Thursday, December 11, 2008

'N' -From the new collection of stories by Stephen King: JUST AFTER SUNSET

When King releases a new book, I can honestly admit that I'm right there ready to slap down my money. There's just something about The Master of the Macabre that draws me in each and every time, regardless of the outcome of the previous tome. Yes, there have been some missteps ('Dreamcatcher' was disappointing, 'Duma Key' had one of those endings that was almost too far fetched even for the subject at hand...), but by and large, his books never cease to snatch me, tie me up, and take me along for some of the wildest rides I have ever been on, literary-speaking. Now, I'm even a bigger sucker for King's short story collections. There has not been one of these I have been overly upset with, and over all I have loved each and every one. So, when the new book, 'Just After Sunset' was released last month, I got my ticket punched immediately. As I begun to tackle each individual chunk on its own accord and merit, it became obvious that King has taken the 'female perspective' firmly by the reigns and is leading it, stealthily, where he wants it to go. Even with 'N', the story I'll be focusing on today, is told ultimately through the eyes of a woman. And this, friends, is a damn good thing.

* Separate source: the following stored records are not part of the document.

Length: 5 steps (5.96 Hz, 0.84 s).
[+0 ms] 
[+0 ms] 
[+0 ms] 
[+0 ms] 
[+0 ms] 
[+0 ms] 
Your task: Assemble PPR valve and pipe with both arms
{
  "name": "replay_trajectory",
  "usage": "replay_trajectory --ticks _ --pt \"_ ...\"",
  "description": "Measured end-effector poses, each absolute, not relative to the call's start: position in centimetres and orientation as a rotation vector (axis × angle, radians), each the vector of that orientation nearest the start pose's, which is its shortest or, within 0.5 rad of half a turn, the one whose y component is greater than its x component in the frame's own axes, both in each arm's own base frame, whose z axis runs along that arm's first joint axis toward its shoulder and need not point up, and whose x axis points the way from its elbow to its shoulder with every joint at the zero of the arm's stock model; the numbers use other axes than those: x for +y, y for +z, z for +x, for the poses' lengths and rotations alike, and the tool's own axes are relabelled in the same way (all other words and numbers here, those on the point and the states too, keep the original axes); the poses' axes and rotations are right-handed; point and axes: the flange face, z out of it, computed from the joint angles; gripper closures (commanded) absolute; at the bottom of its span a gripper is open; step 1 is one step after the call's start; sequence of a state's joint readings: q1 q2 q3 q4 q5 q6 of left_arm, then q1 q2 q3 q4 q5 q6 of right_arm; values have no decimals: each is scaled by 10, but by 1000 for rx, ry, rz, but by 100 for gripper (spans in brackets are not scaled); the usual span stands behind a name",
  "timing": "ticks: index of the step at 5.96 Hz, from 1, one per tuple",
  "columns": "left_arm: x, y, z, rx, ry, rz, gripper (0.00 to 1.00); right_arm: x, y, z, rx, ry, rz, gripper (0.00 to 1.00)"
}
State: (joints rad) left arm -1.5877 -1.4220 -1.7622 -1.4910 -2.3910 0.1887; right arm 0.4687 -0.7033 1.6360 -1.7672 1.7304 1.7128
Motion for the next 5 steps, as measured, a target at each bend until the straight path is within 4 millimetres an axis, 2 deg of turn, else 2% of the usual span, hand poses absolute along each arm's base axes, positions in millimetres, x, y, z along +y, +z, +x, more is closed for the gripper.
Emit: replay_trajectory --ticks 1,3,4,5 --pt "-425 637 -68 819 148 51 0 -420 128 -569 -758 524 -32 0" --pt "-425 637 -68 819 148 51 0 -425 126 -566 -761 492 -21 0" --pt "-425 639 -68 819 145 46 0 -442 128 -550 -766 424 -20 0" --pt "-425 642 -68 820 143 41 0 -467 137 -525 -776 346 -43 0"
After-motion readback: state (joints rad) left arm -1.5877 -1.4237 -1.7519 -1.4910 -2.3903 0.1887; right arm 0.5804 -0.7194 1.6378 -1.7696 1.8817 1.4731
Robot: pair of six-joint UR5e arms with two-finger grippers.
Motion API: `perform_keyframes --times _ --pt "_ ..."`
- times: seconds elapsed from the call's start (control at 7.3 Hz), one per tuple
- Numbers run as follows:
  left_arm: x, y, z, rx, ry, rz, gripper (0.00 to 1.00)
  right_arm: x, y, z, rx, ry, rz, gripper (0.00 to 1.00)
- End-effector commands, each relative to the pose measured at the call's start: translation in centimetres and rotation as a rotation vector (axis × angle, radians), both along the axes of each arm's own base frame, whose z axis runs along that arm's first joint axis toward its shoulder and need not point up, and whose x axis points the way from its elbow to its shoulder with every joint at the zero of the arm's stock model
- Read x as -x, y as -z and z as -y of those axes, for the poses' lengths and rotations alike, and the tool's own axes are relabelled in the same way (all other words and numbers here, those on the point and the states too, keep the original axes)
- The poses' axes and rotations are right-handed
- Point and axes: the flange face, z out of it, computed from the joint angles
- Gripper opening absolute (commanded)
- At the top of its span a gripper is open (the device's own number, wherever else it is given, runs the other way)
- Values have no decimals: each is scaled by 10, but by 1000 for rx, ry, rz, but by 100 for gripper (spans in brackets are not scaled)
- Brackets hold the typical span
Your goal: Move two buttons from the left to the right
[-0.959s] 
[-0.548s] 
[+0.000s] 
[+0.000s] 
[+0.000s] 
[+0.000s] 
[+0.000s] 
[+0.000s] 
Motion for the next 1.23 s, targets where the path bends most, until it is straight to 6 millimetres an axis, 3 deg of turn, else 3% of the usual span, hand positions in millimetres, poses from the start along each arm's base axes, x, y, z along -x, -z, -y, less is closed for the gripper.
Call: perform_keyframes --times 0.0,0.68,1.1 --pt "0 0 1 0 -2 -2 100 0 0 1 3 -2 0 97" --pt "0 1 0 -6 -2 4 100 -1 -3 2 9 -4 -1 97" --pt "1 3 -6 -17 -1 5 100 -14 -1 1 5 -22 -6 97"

'N' is having some downright debilitating OCD issues; touching things in even multiples, placing items in little even-numbered circles, and making sure that anything and everything he comes in contact with or actions he takes throughout the day are done as far from the use of odd numbers as humanly possible. Dr. John Bonsaint is a psychiatrist who first encounters 'N' after his life has become such a train wreck that any normal functions has since ceased to be. Dr. Bonsaint, after some gentle persuading, finally listens to 'N' as he tells his tale of just how his life has fallen prey to obsessive-compulsive madness. ~ Right about now, a little bit of H.P. Lovecraft and his C'Thulu mythos squats firmly in the passenger seat and prods King's story telling into unhuman and inky-black directions typically unseen by the author. In the back seat, well it's the author-referred Arthur Machen and his Great God, Pan story that slips its directions into the course as well. ~ 'N' has discovered something quite odd in an otherwise normal set of stones looking vaguely like a mini Stonehenge, but why is there a spot for an eighth stone when he sees only seven? Well, a quick look through a camera view finder in hopes of capturing the blasphemous monument on film provides the answer: there are eight, but not to the naked human eye. And thus begins the need to count, list, touch, and create everything into even numbers: protection. 'N' becomes the unwitting gatekeeper for a creature so horrid, so wretched, that to see only its eye and pulsating head is to drive one to utter madness. And 'N' has come to the end of his frayed remnants of sanity.

'N' is by far, and without a doubt, one of King's most powerful and human (yet, at once, inhuman) stories. It hits home so potently for those of us (myself included) with even a minor taste of Obsessive Compulsive Disorder, and begs the question: is it our actions, however insignificant,that are really maintaining a sort of balance to the Universe, or are we just completely insane? A must read, as is the rest of the book. King is back, and he is in fine, fine form.